• _What to produce_
Copy each of the records exactly; leave nothing out.
Segment Start: Input
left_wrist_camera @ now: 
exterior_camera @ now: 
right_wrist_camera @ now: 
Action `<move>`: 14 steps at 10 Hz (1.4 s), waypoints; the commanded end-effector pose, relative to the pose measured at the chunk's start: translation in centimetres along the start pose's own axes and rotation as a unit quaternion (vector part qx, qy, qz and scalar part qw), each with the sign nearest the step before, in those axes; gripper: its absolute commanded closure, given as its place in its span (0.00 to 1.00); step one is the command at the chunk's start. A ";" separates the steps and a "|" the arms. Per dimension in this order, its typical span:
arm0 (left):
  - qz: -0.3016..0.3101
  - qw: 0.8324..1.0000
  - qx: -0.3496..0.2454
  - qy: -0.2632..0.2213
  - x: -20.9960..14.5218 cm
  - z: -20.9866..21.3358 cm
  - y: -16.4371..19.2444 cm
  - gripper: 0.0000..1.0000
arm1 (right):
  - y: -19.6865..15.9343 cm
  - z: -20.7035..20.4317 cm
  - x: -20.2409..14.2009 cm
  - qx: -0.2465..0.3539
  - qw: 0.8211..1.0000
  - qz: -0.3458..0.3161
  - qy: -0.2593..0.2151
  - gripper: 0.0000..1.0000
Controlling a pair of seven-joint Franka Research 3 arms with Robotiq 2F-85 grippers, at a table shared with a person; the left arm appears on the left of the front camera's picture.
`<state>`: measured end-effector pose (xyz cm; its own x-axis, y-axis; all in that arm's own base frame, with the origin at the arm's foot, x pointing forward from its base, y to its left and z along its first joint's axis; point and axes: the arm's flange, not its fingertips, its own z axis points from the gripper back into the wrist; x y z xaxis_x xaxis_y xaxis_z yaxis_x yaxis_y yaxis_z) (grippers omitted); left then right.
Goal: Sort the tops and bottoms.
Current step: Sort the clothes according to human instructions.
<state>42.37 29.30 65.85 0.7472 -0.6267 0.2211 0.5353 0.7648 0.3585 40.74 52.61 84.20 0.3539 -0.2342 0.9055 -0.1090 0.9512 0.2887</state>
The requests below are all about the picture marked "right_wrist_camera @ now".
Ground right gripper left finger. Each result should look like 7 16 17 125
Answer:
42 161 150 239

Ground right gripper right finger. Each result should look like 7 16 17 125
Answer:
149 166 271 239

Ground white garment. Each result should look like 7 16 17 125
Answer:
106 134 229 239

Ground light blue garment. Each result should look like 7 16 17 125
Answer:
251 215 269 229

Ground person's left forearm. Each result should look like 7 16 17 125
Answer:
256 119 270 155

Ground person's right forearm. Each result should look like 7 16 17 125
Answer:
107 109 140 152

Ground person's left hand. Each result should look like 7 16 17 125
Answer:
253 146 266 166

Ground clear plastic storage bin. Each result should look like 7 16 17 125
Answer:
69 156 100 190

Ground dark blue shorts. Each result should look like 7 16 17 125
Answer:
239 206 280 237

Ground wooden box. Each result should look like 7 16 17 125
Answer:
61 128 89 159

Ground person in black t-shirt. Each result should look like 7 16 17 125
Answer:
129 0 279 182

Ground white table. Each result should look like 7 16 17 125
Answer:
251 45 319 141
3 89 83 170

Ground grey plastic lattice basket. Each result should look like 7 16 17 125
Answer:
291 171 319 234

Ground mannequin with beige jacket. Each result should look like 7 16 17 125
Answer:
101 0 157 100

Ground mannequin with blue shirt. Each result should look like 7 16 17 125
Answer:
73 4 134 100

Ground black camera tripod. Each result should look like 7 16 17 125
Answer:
Segment End: Input
• _Solved problem_
left_wrist_camera @ now: 
exterior_camera @ now: 
right_wrist_camera @ now: 
Action `<move>`: 14 steps at 10 Hz (1.4 s), waypoints; the commanded end-effector pose, relative to the pose measured at the chunk's start: translation in centimetres along the start pose's own axes and rotation as a unit quaternion (vector part qx, qy, qz and scalar part qw), each with the sign nearest the step before, in those axes; gripper: its absolute commanded closure, given as its place in its span (0.00 to 1.00); step one is the command at the chunk's start. A ";" separates the steps and a "|" the arms. Per dimension in this order, its typical span:
arm0 (left):
  - qz: -0.3016..0.3101
  - qw: 0.8324..1.0000
  - qx: -0.3496..0.2454
  - qy: -0.2632..0.2213
  - x: -20.9960..14.5218 cm
  - z: -20.9866..21.3358 cm
  - y: -16.4371..19.2444 cm
  - gripper: 0.0000..1.0000
arm1 (right):
  - y: -19.6865..15.9343 cm
  - z: -20.7035..20.4317 cm
  - x: -20.2409..14.2009 cm
  - qx: -0.2465..0.3539
  - qw: 0.8211..1.0000
  - qz: -0.3458..0.3161
  - qy: -0.2593..0.2151
  - gripper: 0.0000..1.0000
Controlling a pair of seven-joint Franka Research 3 arms with Robotiq 2F-85 grippers, at a table shared with a person; the left arm appears on the left of the front camera's picture.
`<state>`: measured end-effector pose (xyz cm; its own x-axis, y-axis; all in that arm's own base frame, with the origin at the arm's foot, x pointing forward from its base, y to its left and z along its first joint's axis; point and axes: the arm's flange, not its fingertips, its own z axis points from the gripper back into the wrist; x y z xaxis_x xaxis_y xaxis_z yaxis_x yaxis_y yaxis_z) (grippers omitted); left then right.
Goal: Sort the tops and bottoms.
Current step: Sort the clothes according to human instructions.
<state>42.37 29.30 65.85 0.7472 -0.6267 0.2211 0.5353 0.7648 0.3585 40.74 52.61 84.20 0.3539 -0.2342 0.9055 -0.1090 0.9512 0.2887</state>
The requests below are all about the picture marked "right_wrist_camera @ now".
Ground right gripper left finger. Each result should look like 7 16 17 125
Answer:
42 161 150 239

Ground right gripper right finger. Each result should look like 7 16 17 125
Answer:
149 166 271 239

Ground white garment. Each result should look like 7 16 17 125
Answer:
106 134 229 239

Ground light blue garment. Each result should look like 7 16 17 125
Answer:
251 215 269 229

Ground person's left forearm. Each result should look like 7 16 17 125
Answer:
256 119 270 155

Ground person's right forearm. Each result should look like 7 16 17 125
Answer:
107 109 140 152

Ground person's left hand. Each result should look like 7 16 17 125
Answer:
253 146 266 166

Ground clear plastic storage bin. Each result should look like 7 16 17 125
Answer:
69 156 100 190

Ground dark blue shorts. Each result should look like 7 16 17 125
Answer:
239 206 280 237

Ground wooden box. Each result should look like 7 16 17 125
Answer:
61 128 89 159

Ground person in black t-shirt. Each result should look like 7 16 17 125
Answer:
129 0 279 182

Ground white table. Each result should look like 7 16 17 125
Answer:
251 45 319 141
3 89 83 170

Ground grey plastic lattice basket. Each result should look like 7 16 17 125
Answer:
291 171 319 234

Ground mannequin with beige jacket. Each result should look like 7 16 17 125
Answer:
101 0 157 100

Ground mannequin with blue shirt. Each result should look like 7 16 17 125
Answer:
73 4 134 100

Ground black camera tripod. Each result should look like 7 16 17 125
Answer:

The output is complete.